Casos prácticos

RESUMEN

Project
Shotton Surface Mining Project

Organization
HJ Banks & Company Ltd

BE Awards Category
Civil: Planned Development

Project objectives
Begin restoration while providing high quality, low sulphur coal, along with fireclay and shale. The project included public access to a landscaped park featuring a massive reclining female lying alongside a series of lakes.

Fast facts

  • If approved, 845 acre site will supply 5 million tonnes of coal, 3 million tonnes of shale, and 1 million tonnes of fireclay — minerals assessed at a value of £200 million
  • With Bentley software, all professional disciplines involved in project can work to common data format — DGN
  • Openness of format allows data in nonstandard file formats into main workflow
  • Mining design engineers, mining engineers, and landscape architects will all benefit from 3D modelling. It can be used to present the project to public, planning officers, and others.

Bentley products used

  • MicroStation
  • GEOPAK Site
  • GEOPAK Survey
  • GEOPAK Data Collection Module
  • Bentley Descartes

The Lady of the Lake 
A different slant will be given to ’Nature Walks’ following the completion of the Shotton surface mining project 

A surface mining project in the North of England has won a BE Award of Excellence at the Bentley User Conference in 2005. Gone are the days when towering slag heaps blighted the grey landscapes of the country’s Industrial North. In our current enlightened and environmentally aware climate, no one can set about hacking open large areas of the countryside without proving to the local populace their intention to replace and even improve on the one they are removing.

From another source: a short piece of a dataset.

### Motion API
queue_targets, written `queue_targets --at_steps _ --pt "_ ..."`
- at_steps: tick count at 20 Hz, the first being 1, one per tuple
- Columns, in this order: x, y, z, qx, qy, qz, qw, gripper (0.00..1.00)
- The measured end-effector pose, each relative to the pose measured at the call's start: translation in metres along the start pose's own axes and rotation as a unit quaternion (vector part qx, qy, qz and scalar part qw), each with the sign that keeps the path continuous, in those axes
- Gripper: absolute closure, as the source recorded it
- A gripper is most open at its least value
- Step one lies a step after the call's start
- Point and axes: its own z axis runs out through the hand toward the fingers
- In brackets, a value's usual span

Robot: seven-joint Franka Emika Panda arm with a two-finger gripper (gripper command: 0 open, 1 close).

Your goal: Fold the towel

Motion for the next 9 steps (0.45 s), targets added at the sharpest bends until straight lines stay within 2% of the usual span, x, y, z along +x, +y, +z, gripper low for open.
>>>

Such is the case, therefore, for the Shotton surface mining project in Northumberland, under the management of HJ Banks and Company, that will provide much needed fuel, in the form of high quality, low sulphur coal, to power a local major industry — Alcan.The ten-year project will also provide fireclay and shale for local brickmakers as a by-product of the extraction of the coal.

The third object of the project, though, is the one that caught the Bentley judges’ eyes, short-listing the project for the award. From day one of the extraction process, work will begin on restoration of the site, providing public access to a unique landscape encompassing natural and historic aspects of the region, and, to the south of the area, creating a landscaped park designed by world-renowned architect and designer Charles Jencks, featuring a massive reclining female figure lying alongside a series of lakes reflecting the local landscape.